Appena scesi da un volo di sei ore proveniente da Boston, atterrato alle cinque e mezza del mattino, Solomon e Bo avevano fatto una colazione veloce in aeroporto, recuperato prima l’auto, poi Rachel, e percorso trecento chilometri per giungere nella contea di Cork, nel Sudovest dell’Irlanda. Solomon aveva dormito per gran parte del volo e ancora non era riposato; e comunque ogni volta che aveva aperto gli occhi durante il volo aveva scorto Bo perfettamente sveglia e intenta a trascorrere ogni secondo guardando il maggior numero possibile di documentari di bordo.
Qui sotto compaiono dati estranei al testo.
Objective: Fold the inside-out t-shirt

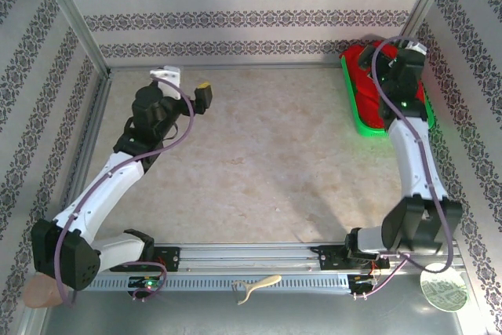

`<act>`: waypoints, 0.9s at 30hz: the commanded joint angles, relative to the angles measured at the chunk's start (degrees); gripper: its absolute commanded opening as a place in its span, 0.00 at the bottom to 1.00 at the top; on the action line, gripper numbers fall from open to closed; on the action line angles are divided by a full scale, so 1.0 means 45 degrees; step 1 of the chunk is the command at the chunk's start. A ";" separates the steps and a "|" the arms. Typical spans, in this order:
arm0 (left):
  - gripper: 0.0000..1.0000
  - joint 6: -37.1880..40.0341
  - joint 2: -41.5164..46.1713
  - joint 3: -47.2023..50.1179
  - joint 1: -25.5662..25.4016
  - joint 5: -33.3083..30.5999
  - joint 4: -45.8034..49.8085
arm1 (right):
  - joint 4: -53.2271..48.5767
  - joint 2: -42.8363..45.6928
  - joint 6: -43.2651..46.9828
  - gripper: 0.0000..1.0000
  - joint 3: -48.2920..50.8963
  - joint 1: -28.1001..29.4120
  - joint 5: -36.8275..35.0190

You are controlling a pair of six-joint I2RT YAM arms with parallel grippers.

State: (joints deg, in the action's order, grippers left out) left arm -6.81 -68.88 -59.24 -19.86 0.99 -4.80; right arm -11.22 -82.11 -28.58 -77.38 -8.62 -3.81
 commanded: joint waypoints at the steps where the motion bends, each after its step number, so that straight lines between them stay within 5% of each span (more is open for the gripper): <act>1: 0.99 -0.0671 -0.0589 -0.0637 -0.0621 -0.0688 0.2426 | -0.2952 -0.1587 -0.0293 0.92 -0.1368 -0.0187 -0.1893; 14: 0.99 -0.2524 -0.1194 0.0738 -0.2332 0.0243 0.0453 | -0.5233 -0.7407 -0.0616 0.95 -0.6787 -0.0458 -0.4910; 23: 0.99 -0.2947 -0.1752 0.1515 -0.2467 0.0696 -0.1315 | -0.7586 -1.1128 -0.1564 0.98 -1.1017 -0.0860 -0.4312; 27: 0.99 -0.2853 -0.1890 0.1517 -0.2462 0.0885 -0.1169 | -0.7754 -1.1963 -0.1949 0.80 -1.1592 -0.1098 -0.3172</act>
State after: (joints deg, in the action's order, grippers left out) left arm -18.55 -77.19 -52.86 -30.33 3.57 -6.74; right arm -42.04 -134.13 -35.05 -127.09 -12.58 -21.50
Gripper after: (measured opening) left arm 0.993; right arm 0.838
Alcune persone scherzano dicendo di vivere solo d’aria. Solomon è convinto che Bo riesca a vivere solo di notizie. Ne ingerisce a velocità astronomica, ne è sempre affamata, le legge, le ascolta, le richiede, le cerca, cosa che lascia poco spazio per il cibo. Mangia a stento, le informazioni la alimentano ma non la saziano, la sete di conoscenza e di notizie non si placa mai.
Solomon e Bo vivono a Dublino e sono appena stati a Boston per ritirare un premio per il documentario di Bo dal titolo I gemelli Toolin, che ha vinto un premio ai Boston Irish Reporter Annual Awards per «lo straordinario contributo al cinema e alla televisione». È il dodicesimo riconoscimento che si aggiudicano quest’anno, dopo i numerosi altri di cui sono stati insigniti.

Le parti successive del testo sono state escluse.